Такими были неприятности, не входящие в сравнение с прежними, которыми Эльдара Михайловича одарила жизнь, но и их оказалось довольно, чтобы лишить его желанного покоя.
Поначалу Эльдара Михайловича озадачило, а затем заставило злиться то обстоятельство, что в первые дни и недели работы в котельной он этой капели не слышал. Хотя тазик стоял там же, под стыком проржавевших труб, и в конце каждой смены он выливал из него в раковину набравшуюся горячую воду.

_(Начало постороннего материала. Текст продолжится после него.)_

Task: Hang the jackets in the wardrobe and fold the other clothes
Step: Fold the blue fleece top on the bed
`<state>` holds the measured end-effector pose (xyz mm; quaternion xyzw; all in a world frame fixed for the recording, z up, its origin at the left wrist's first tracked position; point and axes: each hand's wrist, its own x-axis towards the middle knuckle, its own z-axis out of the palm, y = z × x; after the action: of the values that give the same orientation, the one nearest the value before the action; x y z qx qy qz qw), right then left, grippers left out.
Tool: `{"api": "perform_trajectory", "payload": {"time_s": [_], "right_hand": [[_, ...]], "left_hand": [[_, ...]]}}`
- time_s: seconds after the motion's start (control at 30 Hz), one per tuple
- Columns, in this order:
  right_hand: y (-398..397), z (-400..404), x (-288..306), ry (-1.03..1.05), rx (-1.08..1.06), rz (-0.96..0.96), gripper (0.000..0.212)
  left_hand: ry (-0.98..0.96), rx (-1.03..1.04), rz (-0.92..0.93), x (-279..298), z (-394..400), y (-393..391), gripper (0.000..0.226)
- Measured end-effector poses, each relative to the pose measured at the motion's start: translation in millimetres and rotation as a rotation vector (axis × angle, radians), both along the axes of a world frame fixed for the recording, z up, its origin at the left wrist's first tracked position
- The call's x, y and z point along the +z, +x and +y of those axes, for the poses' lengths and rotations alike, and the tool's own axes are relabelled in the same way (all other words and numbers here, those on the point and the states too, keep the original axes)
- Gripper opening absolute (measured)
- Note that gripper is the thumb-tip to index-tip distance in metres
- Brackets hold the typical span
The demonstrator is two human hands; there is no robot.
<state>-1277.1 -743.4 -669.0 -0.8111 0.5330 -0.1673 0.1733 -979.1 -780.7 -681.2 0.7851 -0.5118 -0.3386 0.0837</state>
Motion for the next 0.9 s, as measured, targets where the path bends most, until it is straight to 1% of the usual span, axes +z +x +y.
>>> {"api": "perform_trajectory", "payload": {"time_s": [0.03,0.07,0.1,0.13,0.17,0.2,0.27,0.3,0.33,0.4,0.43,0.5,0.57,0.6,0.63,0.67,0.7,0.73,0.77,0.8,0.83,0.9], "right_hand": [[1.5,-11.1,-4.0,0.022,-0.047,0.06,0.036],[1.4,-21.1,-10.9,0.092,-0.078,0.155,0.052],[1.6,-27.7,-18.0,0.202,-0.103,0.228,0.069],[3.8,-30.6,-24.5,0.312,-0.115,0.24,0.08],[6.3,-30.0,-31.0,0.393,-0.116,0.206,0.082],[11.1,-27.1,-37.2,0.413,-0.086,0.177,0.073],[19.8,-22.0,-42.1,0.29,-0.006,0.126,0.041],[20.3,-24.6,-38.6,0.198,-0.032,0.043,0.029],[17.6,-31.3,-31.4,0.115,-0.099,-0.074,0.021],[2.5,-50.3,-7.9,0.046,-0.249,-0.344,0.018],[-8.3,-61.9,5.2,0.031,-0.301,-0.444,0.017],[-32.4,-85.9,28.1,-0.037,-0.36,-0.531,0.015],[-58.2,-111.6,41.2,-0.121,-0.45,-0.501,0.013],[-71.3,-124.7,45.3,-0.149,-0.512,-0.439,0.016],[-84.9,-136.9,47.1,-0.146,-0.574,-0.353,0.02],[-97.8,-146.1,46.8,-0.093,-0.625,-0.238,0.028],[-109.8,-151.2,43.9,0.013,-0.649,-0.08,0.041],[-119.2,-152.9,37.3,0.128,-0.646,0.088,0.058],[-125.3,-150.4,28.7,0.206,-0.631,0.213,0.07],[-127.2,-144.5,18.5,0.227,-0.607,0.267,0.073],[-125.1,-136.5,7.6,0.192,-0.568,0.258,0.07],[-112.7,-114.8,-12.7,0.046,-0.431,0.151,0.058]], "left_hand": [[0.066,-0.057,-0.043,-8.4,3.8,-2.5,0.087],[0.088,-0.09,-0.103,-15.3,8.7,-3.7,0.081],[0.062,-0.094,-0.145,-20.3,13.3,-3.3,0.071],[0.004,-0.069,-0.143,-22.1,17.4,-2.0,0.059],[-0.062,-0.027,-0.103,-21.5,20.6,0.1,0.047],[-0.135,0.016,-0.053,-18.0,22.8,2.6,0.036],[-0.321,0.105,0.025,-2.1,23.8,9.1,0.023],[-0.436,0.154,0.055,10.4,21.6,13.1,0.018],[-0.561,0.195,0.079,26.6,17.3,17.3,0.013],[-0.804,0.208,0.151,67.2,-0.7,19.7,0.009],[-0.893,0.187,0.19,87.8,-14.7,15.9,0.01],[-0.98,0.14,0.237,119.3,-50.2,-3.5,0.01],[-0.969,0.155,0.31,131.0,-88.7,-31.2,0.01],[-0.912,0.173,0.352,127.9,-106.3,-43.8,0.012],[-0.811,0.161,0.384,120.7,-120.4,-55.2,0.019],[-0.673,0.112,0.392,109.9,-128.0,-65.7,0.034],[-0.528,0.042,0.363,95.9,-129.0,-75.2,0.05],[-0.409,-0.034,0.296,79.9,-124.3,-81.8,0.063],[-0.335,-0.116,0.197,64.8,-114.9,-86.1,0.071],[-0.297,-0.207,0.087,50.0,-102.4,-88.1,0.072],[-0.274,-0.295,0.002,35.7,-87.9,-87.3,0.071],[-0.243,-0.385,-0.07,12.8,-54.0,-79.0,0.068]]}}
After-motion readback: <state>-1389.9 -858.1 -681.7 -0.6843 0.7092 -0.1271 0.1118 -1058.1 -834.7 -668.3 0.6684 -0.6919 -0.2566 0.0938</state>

Сейчас он сидел в маленькой, лишенной дверной створки комнатке и через голый проем смотрел в машинный зал. Там в тусклом свете двух покрытых пылью ламп ломано переплелись трубы. Сочленений казалось больше от отбрасываемых ими на голые кирпичные стены теней. Приподнято над полом стояли два изношенных, покрытых облупившейся краской котельных агрегата. Внутри у них шипело, гудел в форсунках огонь. И, будь оно неладно, − капало.
В котельную онкологического института, разместившуюся в кирпичном флигеле с высокой железной трубой в дальнем конце институтского двора, Эльдар Михайлович устроился работать полтора месяца назад. До этого три года преподавал военное дело в строительном техникуме, где убедился в невозможности привить армейский порядок без таких разумных вещей, как наряды вне очереди и гауптвахта.
− Подождите, еще узнаете службу! − обретая силу в своей правоте, грозил он соплякам, веселящимся от представления, что ив армии им будет позволено так же безнаказанно вести себя с офицером.
А еще раньше он служил в Вооруженных Силах. Служил старательно, но трудно, не по своей вине испортив карьеру в самом начале, когда еще молоденьким лейтенантом был командирован в Египет. Там с ним случилась одна неприятность, о которой Эльдар Михайлович не давал себе вспоминать. После нее на биографии осталось пятно, и его рапорты о направлении на учебу в академию неизменно заворачивались до тех пор, пока он не понял, что и подавать их не стоит. Представления к очередному званию задерживались, так что завершить службу пришлось капитаном. Майора дали только при выходе в отставку.
Проведя лучшие годы и растеряв надежды в дальних гарнизонах − не то что за границу, а даже в крупные города не назначали, − Эльдар Михайлович устал душой и рад был, сняв форму, осесть с семьей в купленном у двоюродного брата домике на окраине богатого южного города. Встречая других отставников в полковничьем даже звании, теперь работающих по найму у кооператоров, а то и гардеробщиками в ресторанах, он глубоко презирал этих потерявших офицерское достоинство людей, но из-за них и себе вынужден был сбавить цену. Чтобы не сидеть дома, пошел сперва военруком в техникум, а намучившись там, уже не посчитал зазорным стать и газооператором в котельной.
Принять последнее решение помогло то обстоятельство, что начальником отдела кадров в онкологическом институте оказался тоже отставник, седой как лунь офицер-подводник Кизилов.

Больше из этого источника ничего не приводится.